Aired July 25, 2016 - 07:30 ET
THIS IS A RUSH TRANSCRIPT. THIS COPY MAY NOT BE IN ITS FINAL FORM AND MAY BE UPDATED.
(COMMERCIAL BREAK)
[07:31:00] CHRIS CUOMO, CNN ANCHOR: Well, this is a big deal well beyond politics. The FBI is investigating a Russian hack of the Democratic National Committee's email system. Yes, all of these emails dumped through WikiLeaks raising questions about whether or not the DNC was trying -- was trying to box out Bernie Sanders. And now the new question is, are the Russians trying to influence our election?
Let's discuss. We have Errol Louis, CNN political commentator and political anchor of "Time Warner Cable News". Maeve Reston, CNN national political reporter and David Gregory, CNN political analyst and the host of The David Gregory Show Podcast. Good to have you all here.
You cannot make it up, OK? Forget about the document dumped right here on the eve of the convention, the first day, that paints Clinton in exactly the way she doesn't want to be painted. But it was the Russians, Errol, the Russians.
ERROL LOUIS, CNN POLITICAL COMMENTATOR: Ah, the Russians all along, right? Some holdouts who want to, I guess, restore the Soviet Union. This is -- this is a headache every which way, you know, because I think what viewers will take away from this is that there's something shady going on. That there's something not quite right and it involves email. So, you know, sort of a letter perfect way to sort of derail the message that they want going --
CUOMO: Well, it's shady two ways. It's shady for the obvious reason, which is how do they feel about Bernie Sanders. Did that communicate itself into the actual process? There doesn't seem to be really much proof of that right now but the suggestion is there and that's all you need when you've got a 68 percent negative number in the poll on Hillary. But the Russians? Why would they be messing with the election and who are they doing it for?
DAVID GREGORY, CNN POLITICAL ANALYST: Well, there's no way of knowing. You know, there's no question that if the Russians did this they do want to meddle. They want to create mischief. Also, I think the Clinton campaign likes a little bit of a headfake away from the substance of the email when they're accurate, to say oh look, the Russians are doing this.

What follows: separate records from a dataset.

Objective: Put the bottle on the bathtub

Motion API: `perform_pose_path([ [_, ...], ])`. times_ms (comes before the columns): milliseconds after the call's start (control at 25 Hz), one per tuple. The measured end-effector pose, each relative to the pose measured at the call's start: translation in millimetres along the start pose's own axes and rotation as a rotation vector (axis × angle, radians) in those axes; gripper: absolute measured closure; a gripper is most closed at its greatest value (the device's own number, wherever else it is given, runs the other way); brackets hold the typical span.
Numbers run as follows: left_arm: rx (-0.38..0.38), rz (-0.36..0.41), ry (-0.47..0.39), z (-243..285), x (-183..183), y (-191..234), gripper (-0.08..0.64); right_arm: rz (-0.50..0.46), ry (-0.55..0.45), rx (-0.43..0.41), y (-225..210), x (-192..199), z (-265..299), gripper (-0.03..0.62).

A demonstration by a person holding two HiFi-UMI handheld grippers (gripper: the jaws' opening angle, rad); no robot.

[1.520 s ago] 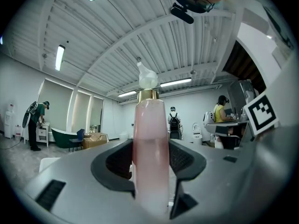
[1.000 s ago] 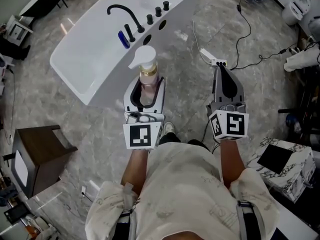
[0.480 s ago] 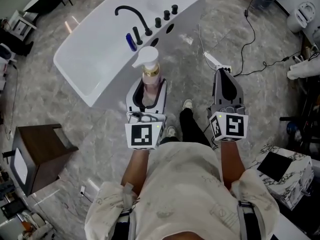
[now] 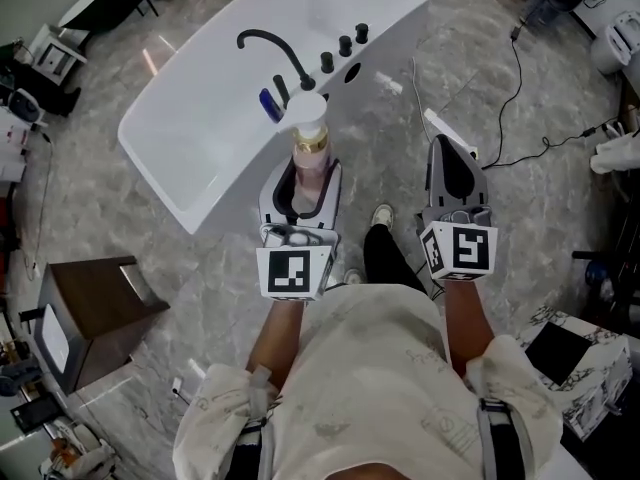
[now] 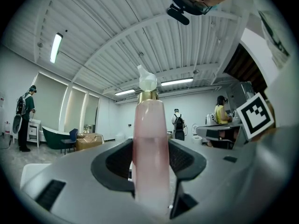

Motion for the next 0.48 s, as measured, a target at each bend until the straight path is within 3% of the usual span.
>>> perform_pose_path([
  [480,0.057,0.020,0.062,155,-5,-24,0.339,0.050,0.026,0.042,-103,15,99,0.603],
])
Point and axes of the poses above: the fingertips, and each gripper's own axes: z forward along the fingers, y to its left, x out of its underside, the point moved 3 cm from there along -z, backward along the fingers, and after that the axes turned 4 degrees about -z, right-handed, at the moved point
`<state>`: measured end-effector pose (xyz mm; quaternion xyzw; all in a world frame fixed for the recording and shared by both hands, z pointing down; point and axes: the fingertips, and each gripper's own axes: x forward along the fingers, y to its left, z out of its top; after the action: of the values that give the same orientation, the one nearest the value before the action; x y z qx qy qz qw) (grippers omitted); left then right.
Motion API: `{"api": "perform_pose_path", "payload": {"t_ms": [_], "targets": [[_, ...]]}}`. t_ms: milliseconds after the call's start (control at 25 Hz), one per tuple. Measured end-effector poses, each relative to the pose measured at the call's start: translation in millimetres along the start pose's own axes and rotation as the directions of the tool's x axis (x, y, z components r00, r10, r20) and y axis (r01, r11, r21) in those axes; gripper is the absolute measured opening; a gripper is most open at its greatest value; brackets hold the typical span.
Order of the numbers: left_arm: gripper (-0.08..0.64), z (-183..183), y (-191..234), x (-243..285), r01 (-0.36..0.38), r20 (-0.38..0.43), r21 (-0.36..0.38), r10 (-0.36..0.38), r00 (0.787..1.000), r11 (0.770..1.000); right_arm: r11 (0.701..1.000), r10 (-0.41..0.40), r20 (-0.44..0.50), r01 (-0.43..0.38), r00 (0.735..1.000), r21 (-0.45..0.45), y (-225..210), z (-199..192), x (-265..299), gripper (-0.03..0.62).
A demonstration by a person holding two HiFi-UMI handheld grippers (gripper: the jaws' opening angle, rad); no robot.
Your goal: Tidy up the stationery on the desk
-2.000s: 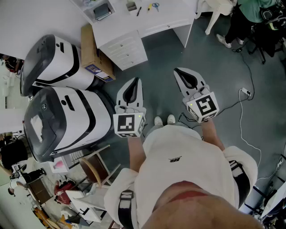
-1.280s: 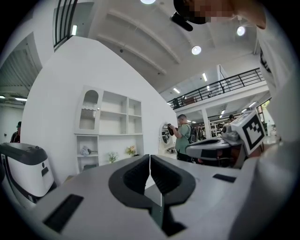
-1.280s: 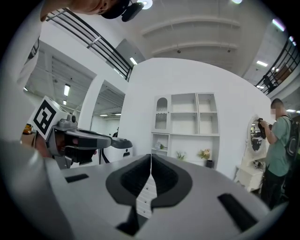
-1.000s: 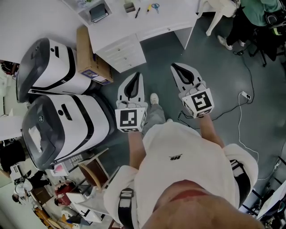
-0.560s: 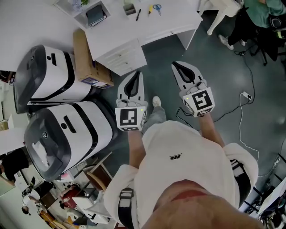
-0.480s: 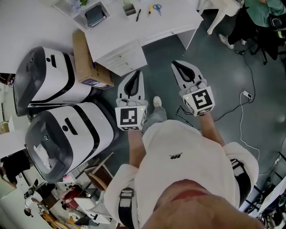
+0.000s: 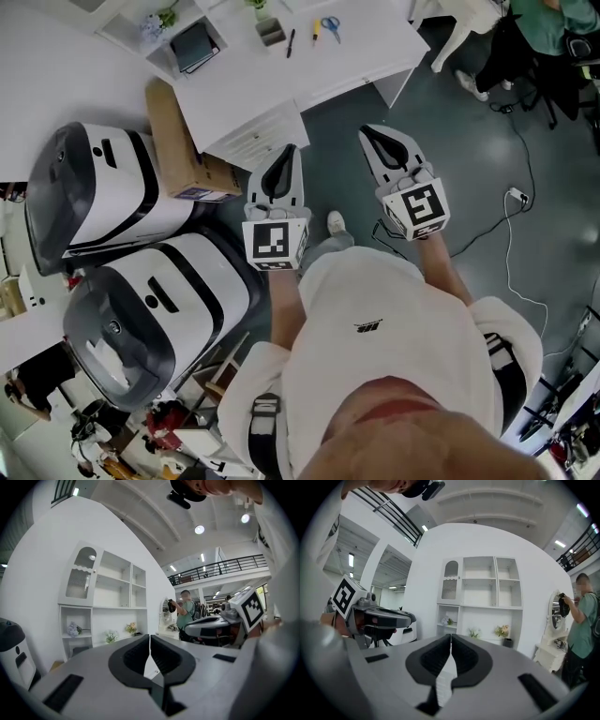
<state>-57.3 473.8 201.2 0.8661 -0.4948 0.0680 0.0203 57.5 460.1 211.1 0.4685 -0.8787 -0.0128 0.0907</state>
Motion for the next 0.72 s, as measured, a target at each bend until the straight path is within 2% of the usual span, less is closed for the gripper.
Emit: {"api": "perform_pose_path", "payload": {"t_ms": [280,720], "targets": [[0.0,-2,40,35,0.035,-0.005,-0.011,-0.035,0.999,0.999,0.999,-0.034,-0.025,0.033,0.999,-0.007,-10,2,45,-0.002],[0.0,-2,69,82,0.059,0.004,-0.02,-0.059,0.998,0.998,0.998,-0.06,-0.043,0.059,0.997,-0.015,-37,-1,88,0.002]]}}
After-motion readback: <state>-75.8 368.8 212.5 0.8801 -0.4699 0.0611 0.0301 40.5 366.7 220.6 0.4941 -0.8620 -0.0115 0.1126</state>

Whether they're doing it for Trump -- what we know about what Trump -- how's he positioned himself vis-a-vis Russia and Putin is that he's been sympathetic. His position, vis-a-vis NATO is an invitation for Putin to expand his visions of restoring the Soviet empire. So all of that stuff is fishy and it's just a fascinating subplot. Again, none of which detracts from, you know, how impactful the fact is of these emails.
ALISYN CAMEROTA, CNN ANCHOR: But, Maeve, is it going too far to say that the Russians would want Donald Trump as president so they are meddling because he has been, some would say, effusive about talking about Putin? He does it a lot. He's been more than sympathetic to him. I mean, he's called him a strong leader, much stronger than President Obama, and this is the Russian's saying thank you.
MAEVE RESTON, CNN NATIONAL POLITICAL REPORTER: Certainly a good fodder for conspiracy theories, for sure. I don't think that we know the answer to what the exact motives were here. We certainly need a lot more facts before we can draw those kinds of conclusions but it does, you know -- it brings Paul Manafort into the mix.
CUOMO: The word, why?
GREGORY: Yatsenko -- because he worked for Yatsenko,who is Putin's puppet in Ukraine.
RESTON: And so it will just bring attention, you know, back to Donald Trump's comments about Putin and others. So in some ways it helps Hillary Clinton in the sense that she can continue to argue like this is someone who's unpredictable and unsteady and we don't know what he would do with our allies and adversaries.
[07:35:00] At the same time, I think it's very suspicious that, you know, this blows up and we're no longer talking about the content of the WikiLeaks emails.
CUOMO: What bothers you most about the content? Make the -- what's the harshest indictment in there?
RESTON: Well, I think that just the fact that it has reinforced everything that Bernie Sanders' supporters felt the whole time, which was that the system was rigged against him. That people within the DNC were working against him, that they were not impartial. And just talking to some of those supporters over the last couple of days here in Philly, they -- none of them were surprised by the content of the emails. They said yes, this is what we were telling you all along.
So, yes, it will stoke some anger here and it will be really interesting to see what Bernie Sanders does to tamp that down to -- if it will come out.
GREGORY: And I think they are trying to tamp it down.
RESTON: Yes. GREGORY: I mean, he's been pretty good. I think what's interesting -- you remember back in 2008 when Hillary Clinton's pollster, Mark Penn, wrote a memo about how to go after Obama to create an otherness about him and a foreignness about him. How he was outside the American experience.
And now here, it's let paint Sanders, because he's not a religious Jew, as an atheist and let's try to use that in the south against him. Just to show that, if you had any questions, there's not all sweetness and hype in the Democratic Party.
LOUIS: You know, people can't pretend to be utterly shocked that folks working for the National Democratic Party actually have political opinions, have political backgrounds, have political alliances. So, to a certain extent you have to reduce some of this stuff, this dark conspiracy.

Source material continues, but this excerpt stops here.